Shapley additive explanations revealed the effects of climate, topography, anthropogenic activities and geochemical properties on soil cobalt, nickel and vanadium contents

J Hazard Mater. 2025 Jun 25:495:139070. doi: 10.1016/j.jhazmat.2025.139070. Online ahead of print.

Abstract

The quantification of environmental drivers for soil heavy metals is crucial for pollution control, yet their relative importance and critical thresholds remain unquantified at the macroscale. Therefore, Shapley additive explanations based on a random forest model were used to analyze environmental drivers of soil cobalt, nickel and vanadium distributions along a 4000-km transect. These results revealed that climate was the dominant factor, followed by topography, anthropogenic activities, and soil geochemical properties.
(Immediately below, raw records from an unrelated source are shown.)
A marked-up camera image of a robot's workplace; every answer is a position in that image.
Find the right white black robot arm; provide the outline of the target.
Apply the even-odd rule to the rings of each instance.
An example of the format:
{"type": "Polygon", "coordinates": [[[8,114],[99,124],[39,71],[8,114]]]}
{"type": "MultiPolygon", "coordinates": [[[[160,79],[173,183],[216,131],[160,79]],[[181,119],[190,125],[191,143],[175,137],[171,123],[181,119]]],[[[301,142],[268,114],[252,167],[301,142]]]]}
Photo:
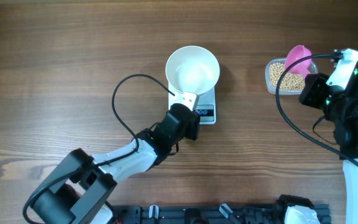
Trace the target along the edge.
{"type": "Polygon", "coordinates": [[[322,73],[307,75],[299,101],[321,109],[335,126],[333,135],[342,154],[346,183],[346,223],[358,223],[358,62],[347,73],[345,86],[334,85],[322,73]]]}

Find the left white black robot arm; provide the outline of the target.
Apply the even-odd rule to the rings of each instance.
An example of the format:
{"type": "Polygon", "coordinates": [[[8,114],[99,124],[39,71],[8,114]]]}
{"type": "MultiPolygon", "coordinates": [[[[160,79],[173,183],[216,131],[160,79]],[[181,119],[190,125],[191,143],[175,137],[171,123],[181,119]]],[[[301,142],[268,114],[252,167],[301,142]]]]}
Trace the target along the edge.
{"type": "Polygon", "coordinates": [[[125,147],[106,154],[71,151],[30,195],[31,208],[45,223],[91,223],[118,183],[159,165],[183,138],[196,140],[200,116],[183,104],[171,105],[164,119],[135,135],[125,147]]]}

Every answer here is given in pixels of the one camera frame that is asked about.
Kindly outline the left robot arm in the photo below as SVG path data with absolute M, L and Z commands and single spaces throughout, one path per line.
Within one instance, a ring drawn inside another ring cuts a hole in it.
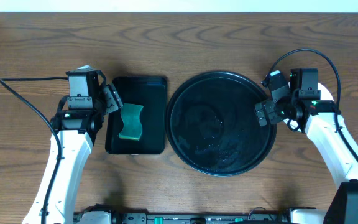
M 91 136 L 77 130 L 64 130 L 51 137 L 50 154 L 39 191 L 23 223 L 73 223 L 75 201 L 83 168 L 93 149 Z M 49 198 L 48 185 L 57 163 L 58 146 L 62 147 L 62 159 L 53 181 Z

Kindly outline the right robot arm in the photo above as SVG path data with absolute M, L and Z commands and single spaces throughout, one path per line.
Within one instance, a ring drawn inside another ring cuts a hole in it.
M 294 69 L 290 79 L 276 70 L 261 84 L 272 97 L 255 105 L 261 126 L 281 121 L 316 146 L 337 192 L 327 210 L 291 208 L 290 223 L 358 223 L 358 145 L 346 128 L 332 94 L 315 69 Z

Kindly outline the green scrubbing sponge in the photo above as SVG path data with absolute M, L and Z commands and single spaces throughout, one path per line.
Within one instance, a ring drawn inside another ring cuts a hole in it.
M 118 136 L 124 140 L 139 141 L 142 136 L 142 123 L 140 120 L 142 105 L 124 103 L 121 108 L 122 130 Z

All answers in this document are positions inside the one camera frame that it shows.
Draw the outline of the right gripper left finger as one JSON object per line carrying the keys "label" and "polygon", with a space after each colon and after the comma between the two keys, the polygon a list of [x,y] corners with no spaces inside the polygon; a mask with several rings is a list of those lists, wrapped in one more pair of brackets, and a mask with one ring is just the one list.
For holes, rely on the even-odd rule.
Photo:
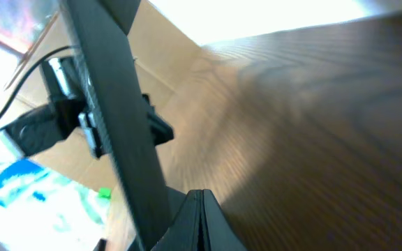
{"label": "right gripper left finger", "polygon": [[172,221],[153,251],[198,251],[202,247],[200,236],[201,191],[191,190],[183,194],[169,191]]}

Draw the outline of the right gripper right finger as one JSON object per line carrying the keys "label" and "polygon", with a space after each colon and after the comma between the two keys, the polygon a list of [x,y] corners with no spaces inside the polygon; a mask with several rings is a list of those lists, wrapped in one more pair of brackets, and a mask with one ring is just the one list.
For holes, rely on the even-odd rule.
{"label": "right gripper right finger", "polygon": [[205,250],[246,251],[245,246],[226,220],[211,190],[202,190],[200,222]]}

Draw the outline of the dark green box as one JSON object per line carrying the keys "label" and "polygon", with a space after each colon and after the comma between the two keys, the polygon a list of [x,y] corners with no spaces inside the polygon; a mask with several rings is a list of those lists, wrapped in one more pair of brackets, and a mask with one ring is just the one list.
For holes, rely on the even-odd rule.
{"label": "dark green box", "polygon": [[151,250],[172,211],[128,37],[100,1],[62,4],[82,88],[128,204],[137,249]]}

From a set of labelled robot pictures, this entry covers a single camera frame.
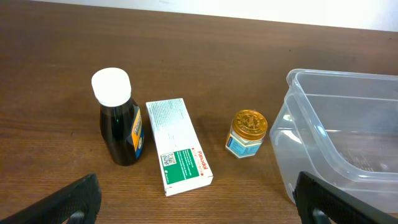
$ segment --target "clear plastic bin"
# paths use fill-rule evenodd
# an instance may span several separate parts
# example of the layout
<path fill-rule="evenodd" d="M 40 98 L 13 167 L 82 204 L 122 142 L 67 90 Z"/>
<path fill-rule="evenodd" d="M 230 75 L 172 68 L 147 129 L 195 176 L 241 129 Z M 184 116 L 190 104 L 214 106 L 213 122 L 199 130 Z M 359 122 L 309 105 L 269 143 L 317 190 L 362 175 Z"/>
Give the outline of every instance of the clear plastic bin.
<path fill-rule="evenodd" d="M 270 135 L 286 191 L 314 174 L 398 212 L 398 77 L 292 70 Z"/>

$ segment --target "black bottle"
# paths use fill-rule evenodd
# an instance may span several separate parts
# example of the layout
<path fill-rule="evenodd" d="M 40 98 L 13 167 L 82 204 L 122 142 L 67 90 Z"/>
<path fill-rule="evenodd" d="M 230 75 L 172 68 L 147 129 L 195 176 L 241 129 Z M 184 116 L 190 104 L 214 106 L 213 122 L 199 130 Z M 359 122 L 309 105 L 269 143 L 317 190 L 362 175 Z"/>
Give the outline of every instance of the black bottle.
<path fill-rule="evenodd" d="M 100 128 L 115 163 L 128 166 L 141 155 L 144 142 L 141 113 L 131 98 L 129 76 L 120 68 L 104 68 L 91 79 L 100 108 Z"/>

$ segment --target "white cap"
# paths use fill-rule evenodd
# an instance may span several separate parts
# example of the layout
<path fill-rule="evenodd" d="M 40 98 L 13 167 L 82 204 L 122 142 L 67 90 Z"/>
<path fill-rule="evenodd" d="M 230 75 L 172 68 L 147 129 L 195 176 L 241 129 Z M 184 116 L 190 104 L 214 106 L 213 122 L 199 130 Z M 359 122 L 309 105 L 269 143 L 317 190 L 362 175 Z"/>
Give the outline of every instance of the white cap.
<path fill-rule="evenodd" d="M 91 78 L 94 94 L 104 106 L 120 106 L 131 97 L 129 75 L 120 68 L 104 68 Z"/>

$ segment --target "gold lid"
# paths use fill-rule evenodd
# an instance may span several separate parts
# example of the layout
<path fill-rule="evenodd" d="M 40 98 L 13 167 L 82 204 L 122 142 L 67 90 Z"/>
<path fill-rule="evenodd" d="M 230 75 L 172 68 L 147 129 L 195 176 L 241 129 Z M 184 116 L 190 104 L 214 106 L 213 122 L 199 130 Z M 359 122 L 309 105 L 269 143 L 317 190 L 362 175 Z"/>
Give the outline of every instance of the gold lid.
<path fill-rule="evenodd" d="M 247 140 L 260 140 L 266 135 L 267 120 L 254 110 L 239 111 L 232 122 L 235 133 Z"/>

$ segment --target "white background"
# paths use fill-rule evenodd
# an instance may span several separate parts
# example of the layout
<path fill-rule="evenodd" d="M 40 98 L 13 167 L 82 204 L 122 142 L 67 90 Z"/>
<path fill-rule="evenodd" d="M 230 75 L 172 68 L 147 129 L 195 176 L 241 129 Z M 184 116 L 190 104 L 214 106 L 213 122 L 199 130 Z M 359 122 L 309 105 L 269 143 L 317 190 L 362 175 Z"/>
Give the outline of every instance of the white background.
<path fill-rule="evenodd" d="M 43 0 L 398 32 L 398 0 Z"/>

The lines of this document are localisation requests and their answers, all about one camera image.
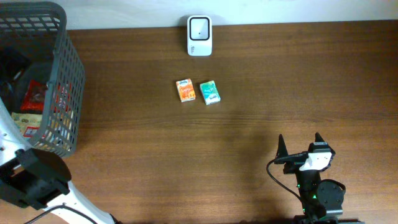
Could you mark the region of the green tissue pack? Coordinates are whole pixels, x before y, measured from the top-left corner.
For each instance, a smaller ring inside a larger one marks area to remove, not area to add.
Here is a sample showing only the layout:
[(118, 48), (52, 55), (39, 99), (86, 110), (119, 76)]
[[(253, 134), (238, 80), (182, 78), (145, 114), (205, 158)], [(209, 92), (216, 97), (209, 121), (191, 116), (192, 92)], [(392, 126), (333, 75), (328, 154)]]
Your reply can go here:
[(220, 94), (213, 80), (201, 83), (200, 90), (206, 105), (219, 103), (221, 101)]

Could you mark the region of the orange tissue pack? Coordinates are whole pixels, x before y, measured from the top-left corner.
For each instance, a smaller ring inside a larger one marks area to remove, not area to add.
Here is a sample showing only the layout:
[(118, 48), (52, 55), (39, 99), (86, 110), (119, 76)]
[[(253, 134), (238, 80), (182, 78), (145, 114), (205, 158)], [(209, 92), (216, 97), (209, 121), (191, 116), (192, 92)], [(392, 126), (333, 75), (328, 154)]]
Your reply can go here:
[(178, 91), (178, 95), (180, 97), (180, 101), (192, 101), (196, 99), (195, 90), (193, 87), (192, 80), (190, 78), (185, 80), (176, 81), (176, 87)]

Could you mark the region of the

Specifically, mean annual precipitation predominantly shaped the distributions of total and residual contents of these metals through weathering-leaching equilibrium (threshold approximately 670 mm), while acting synergistically with mean annual temperature (exceeding 5 °C) to promote vanadium transformation from labile to residual states. Altitude enhanced organic bound nickel and vanadium accumulation via hydrothermal and organic matter regulation. Low thresholds for population density (97 people km-2) and electricity consumption (555017 kWh km-2) indicated minimal anthropogenic activities could elevate carbonate bound metals through cement-derived carbonate cycling. The attenuated latitudinal trends of heavy metals were primarily attributed to biphasic effects of environmental factors and their interactive compensation. Therefore, climate dominated but synergized with other environmental drivers to collectively shape soil cobalt, nickel and vanadium distribution patterns.

Keywords: Environmental drivers; Generalized additive models; Mean annual precipitation; Random Forest; Soil heavy metal.